Developing machine learning systems entails a well-established lifecycle, consisting of a series of stages from data preparation and preprocessing to modeling, validation, deployment to production, and continuous maintenance. Needless to say, a significant amount of coding effort is involved across these stages, often in the Python language. But did you know that with a few tips and hacks, the Python language can help simplify code workflows, thereby turbocharging the overall process of building machine learning solutions?

This article presents 10 one-liners — single lines of code that undertake meaningful tasks compactly and efficiently — constituting practical ways to prepare, build, and validate machine learning systems. These one-liners are intended to help machine learning engineers, data scientists, and practitioners in general simplify and streamline the machine learning lifecycle processes.

The code examples below assume the prior definition of key variables like datasets, training and test subsets, models, and so on. Likewise, it also assumes that the necessary imports of classes, library modules, etc., have been made; they are omitted for the sake of clarity and focus on the one-liners to be illustrated.

1. Downsampling a Large Dataset

Testing a machine learning workflow on a very large dataset is usually easier if a small subset can be sampled. This one-liner does precisely that: it downsamples 1000 instances from a full dataset contained in a Pandas DataFrame, named df, without the need for an iterative control structure that would otherwise turn the sampling into a slower process.

df_small = df.sample(n=1000, random_state=42)

df_small = df.sample(n=1000, random_state=42)

The efficiency gain is more notable when the original dataset is larger.

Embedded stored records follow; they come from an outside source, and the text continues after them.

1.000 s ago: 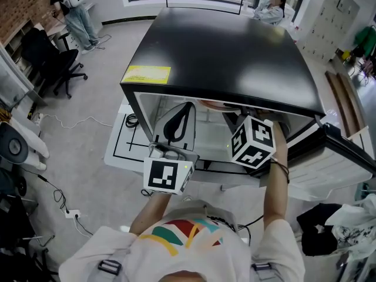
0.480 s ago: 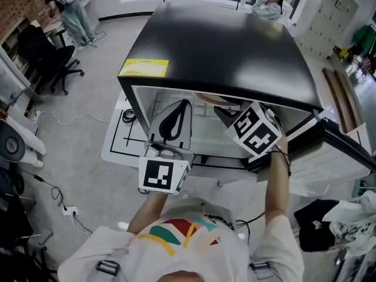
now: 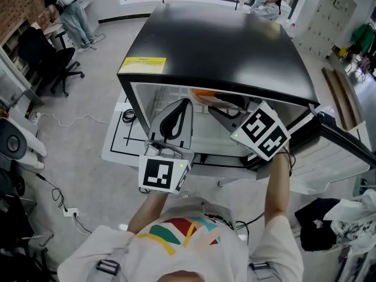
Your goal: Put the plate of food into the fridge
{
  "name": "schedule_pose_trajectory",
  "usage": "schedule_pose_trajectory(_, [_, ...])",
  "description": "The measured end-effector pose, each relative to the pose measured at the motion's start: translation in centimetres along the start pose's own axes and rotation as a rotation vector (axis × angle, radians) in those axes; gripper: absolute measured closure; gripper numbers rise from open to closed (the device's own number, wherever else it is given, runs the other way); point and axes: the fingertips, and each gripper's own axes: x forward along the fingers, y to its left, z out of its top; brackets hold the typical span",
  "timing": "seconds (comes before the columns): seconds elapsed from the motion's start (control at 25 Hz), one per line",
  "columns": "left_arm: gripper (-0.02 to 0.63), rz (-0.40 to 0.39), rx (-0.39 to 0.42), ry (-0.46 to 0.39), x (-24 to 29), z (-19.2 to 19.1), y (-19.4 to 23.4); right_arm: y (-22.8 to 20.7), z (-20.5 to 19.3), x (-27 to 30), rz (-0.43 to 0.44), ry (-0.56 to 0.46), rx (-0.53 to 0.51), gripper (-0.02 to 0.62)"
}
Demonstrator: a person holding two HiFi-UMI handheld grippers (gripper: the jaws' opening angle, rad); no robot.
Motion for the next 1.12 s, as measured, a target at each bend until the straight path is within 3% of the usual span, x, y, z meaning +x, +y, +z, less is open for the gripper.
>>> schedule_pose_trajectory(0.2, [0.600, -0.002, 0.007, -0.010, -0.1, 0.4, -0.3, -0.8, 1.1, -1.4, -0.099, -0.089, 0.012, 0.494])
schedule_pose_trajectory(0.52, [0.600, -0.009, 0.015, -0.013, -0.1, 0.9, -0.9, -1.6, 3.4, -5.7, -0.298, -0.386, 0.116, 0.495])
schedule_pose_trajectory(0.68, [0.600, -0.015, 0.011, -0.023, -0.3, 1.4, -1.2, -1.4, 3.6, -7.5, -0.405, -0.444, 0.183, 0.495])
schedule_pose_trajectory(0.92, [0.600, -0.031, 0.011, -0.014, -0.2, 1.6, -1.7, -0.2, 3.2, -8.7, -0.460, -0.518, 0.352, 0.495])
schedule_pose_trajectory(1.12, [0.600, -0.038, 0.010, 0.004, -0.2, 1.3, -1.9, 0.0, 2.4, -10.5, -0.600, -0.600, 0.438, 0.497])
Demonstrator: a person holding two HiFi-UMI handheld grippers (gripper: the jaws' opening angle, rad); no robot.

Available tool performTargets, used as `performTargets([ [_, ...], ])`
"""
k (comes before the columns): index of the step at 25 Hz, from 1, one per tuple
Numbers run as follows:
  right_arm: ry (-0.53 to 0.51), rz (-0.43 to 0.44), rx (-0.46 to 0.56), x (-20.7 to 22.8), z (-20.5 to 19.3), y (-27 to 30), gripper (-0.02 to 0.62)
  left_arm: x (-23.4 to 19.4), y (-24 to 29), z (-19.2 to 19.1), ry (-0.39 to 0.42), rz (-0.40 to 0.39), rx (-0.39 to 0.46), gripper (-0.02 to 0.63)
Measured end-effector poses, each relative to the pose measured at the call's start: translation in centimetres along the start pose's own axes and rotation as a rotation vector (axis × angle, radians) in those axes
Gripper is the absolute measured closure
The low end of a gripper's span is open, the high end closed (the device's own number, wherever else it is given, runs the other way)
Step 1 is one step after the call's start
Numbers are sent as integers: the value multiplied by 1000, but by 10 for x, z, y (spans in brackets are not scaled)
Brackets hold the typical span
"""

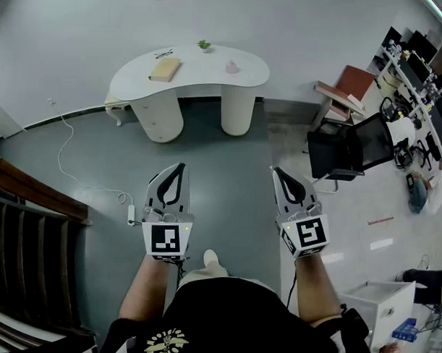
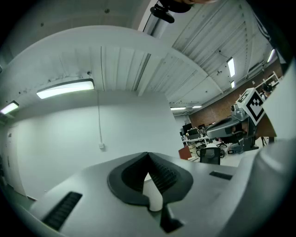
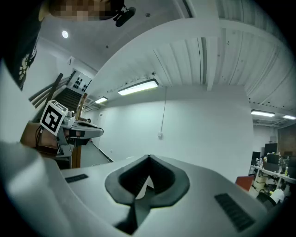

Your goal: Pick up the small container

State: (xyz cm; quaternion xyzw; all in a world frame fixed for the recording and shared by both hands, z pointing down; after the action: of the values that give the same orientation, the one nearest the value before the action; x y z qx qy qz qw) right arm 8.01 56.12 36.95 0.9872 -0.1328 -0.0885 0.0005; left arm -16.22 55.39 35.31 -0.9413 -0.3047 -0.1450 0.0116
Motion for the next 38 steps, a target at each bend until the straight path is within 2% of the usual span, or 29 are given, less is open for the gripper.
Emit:
performTargets([
  [4,-5,-13,-21,-6,-4,37,568,-29,22,-4,-24,-13,68,601],
  [8,19,13,-21,-20,-2,63,568,-60,29,-18,-37,-1,28,601],
  [11,7,1,-25,-21,3,75,566,-78,33,-24,-43,10,35,601],
  [16,-20,-5,-42,-22,10,76,565,-94,38,-22,-72,-37,130,601],
  [19,-35,-48,-43,-19,11,73,561,-100,41,-28,-100,-72,119,601],
  [21,-19,-74,-46,-15,11,75,534,-105,48,-32,-110,-92,105,601],
  [23,2,-61,-67,-14,8,82,456,-108,56,-35,-125,-103,97,601],
  [25,8,-39,-86,-12,6,88,413,-110,63,-37,-147,-109,91,601],
  [27,17,-42,-80,-7,5,98,384,-113,70,-36,-131,-106,93,601],
  [30,25,-37,-51,-3,5,113,377,-115,80,-30,-47,-87,111,601],
  [32,21,-26,-50,1,5,123,377,-116,88,-31,-9,-73,93,601],
  [36,32,4,-51,15,1,150,374,-124,117,-40,-15,-58,40,601],
  [38,35,21,-55,22,-5,166,374,-127,133,-43,-13,-54,42,601],
])
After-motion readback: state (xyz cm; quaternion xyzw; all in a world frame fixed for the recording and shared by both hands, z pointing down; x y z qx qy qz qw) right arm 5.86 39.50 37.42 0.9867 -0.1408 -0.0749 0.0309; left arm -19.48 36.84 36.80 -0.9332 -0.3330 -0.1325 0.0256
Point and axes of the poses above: the fingertips, and each gripper's own axes: y forward along the fingers, x to its right, z out of its top, the point moved 5 cm from there along -y, backward along the fingers, and after that the axes turned 13 degrees about -z, right-handed, at the moved point
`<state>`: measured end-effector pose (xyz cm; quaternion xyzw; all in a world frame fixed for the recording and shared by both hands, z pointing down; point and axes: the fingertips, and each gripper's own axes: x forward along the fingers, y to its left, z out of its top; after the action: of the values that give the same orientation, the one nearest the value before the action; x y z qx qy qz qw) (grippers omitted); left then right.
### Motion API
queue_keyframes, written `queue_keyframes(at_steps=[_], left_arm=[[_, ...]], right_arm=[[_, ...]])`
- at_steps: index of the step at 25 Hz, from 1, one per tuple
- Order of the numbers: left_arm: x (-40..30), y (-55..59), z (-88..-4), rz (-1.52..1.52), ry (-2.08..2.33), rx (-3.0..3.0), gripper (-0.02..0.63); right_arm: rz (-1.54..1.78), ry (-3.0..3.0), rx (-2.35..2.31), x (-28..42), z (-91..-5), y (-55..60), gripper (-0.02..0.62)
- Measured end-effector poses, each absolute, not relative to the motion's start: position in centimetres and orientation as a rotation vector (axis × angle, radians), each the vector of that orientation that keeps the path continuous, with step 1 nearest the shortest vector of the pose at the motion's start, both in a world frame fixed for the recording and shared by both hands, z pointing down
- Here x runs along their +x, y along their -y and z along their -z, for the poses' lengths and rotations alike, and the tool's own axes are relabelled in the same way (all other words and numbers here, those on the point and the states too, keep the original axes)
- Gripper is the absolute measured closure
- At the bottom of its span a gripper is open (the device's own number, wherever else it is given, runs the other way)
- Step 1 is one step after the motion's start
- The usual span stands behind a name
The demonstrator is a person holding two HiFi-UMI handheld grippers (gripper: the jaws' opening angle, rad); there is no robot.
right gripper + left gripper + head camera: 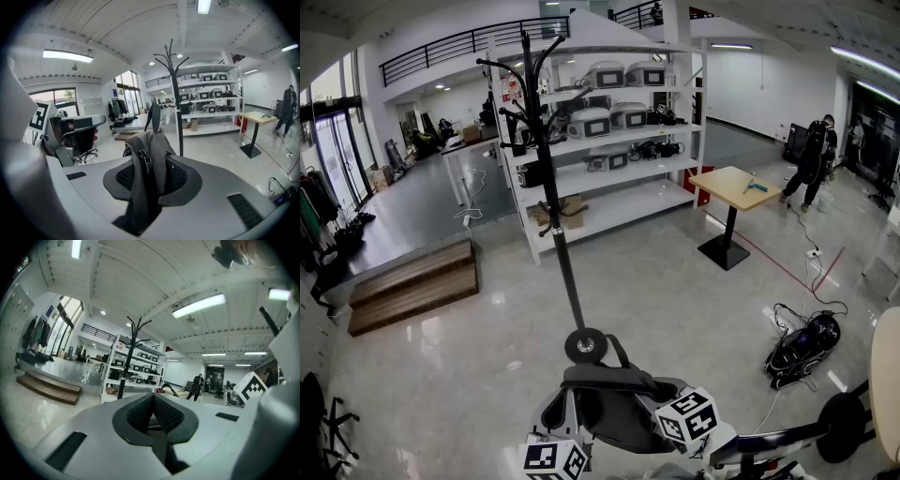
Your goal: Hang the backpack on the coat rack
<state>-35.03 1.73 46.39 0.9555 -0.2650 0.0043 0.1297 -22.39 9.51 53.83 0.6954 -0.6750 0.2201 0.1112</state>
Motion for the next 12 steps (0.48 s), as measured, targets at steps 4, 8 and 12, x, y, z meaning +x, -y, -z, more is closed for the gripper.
queue_keyframes(at_steps=[4,8,12], left_arm=[[-34.9,-1.1,-47.0,-0.044,0.757,2.773,0.603],[-33.9,-1.1,-47.6,-0.06,0.723,2.782,0.603],[-32.4,-0.3,-47.8,-0.083,0.723,2.784,0.603]], right_arm=[[-0.626,1.983,2.069,-21.8,-53.4,-8.8,0.499],[-0.608,1.982,2.096,-20.8,-53.2,-8.0,0.499],[-0.612,1.99,2.095,-19.2,-53.0,-6.7,0.499]])
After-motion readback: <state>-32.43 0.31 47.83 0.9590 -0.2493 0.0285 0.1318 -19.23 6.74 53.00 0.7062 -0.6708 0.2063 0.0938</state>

2. Feature Scaling and Model Training Together

What could be more efficient than encapsulating one stage of the machine learning workflow into a single line of code? Of course, encapsulating two stages in just one line! A great example is this one-liner, which uses scikit-learn’s make_pipeline() function alongside fit() to define and apply a two-stage feature scaling and model training pipeline: all in a single, simple line of code.

pipe = make_pipeline(StandardScaler(), Ridge()).fit(X_train, y_train)

pipe = make_pipeline(StandardScaler(), Ridge()).fit(X_train, y_train)

The above example uses a ridge regression model, hence the use of the Ridge class as the second argument in the pipeline.

3. Simple Model Training on the Fly

Of course, another handy and very commonly used one-liner is the one that initializes and trains a specific type of machine learning model in the same instruction. Unlike the previous example that instantiated a pipeline object to encapsulate both the data scaling and model training stages, this seemingly less ambitious approach is preferred if you have an already preprocessed dataset and simply want to train a model directly without additional overhead, or when you want to instantiate multiple models for comparison and benchmarking.

clf = LogisticRegression().fit(X_train, y_train)

clf = LogisticRegression().fit(X_train, y_train)

4. Model Hyperparameter Tuning

Chances are, you may have needed to manually set up some model hyperparameters, especially in highly customizable models like decision trees and ensembles. Using one hyperparameter setting or another can significantly affect model performance, and when the optimal settings are unknown, it is best to try multiple possible configurations and find the best one. Fortunately, this tuning or search process can also be implemented in a very compact fashion.

This example one-liner applies Grid Search, a common hyperparameter tuning strategy, to train three “versions” of a support vector machine model, by using different values of the key hyperparameter used in this family of models, called C. The hyperparameter tuning process is performed alongside a cross-validation process to rigorously evaluate to determine which of the trained model versions is the most promising, hence we specify the number of cross-validation folds by using cv=3.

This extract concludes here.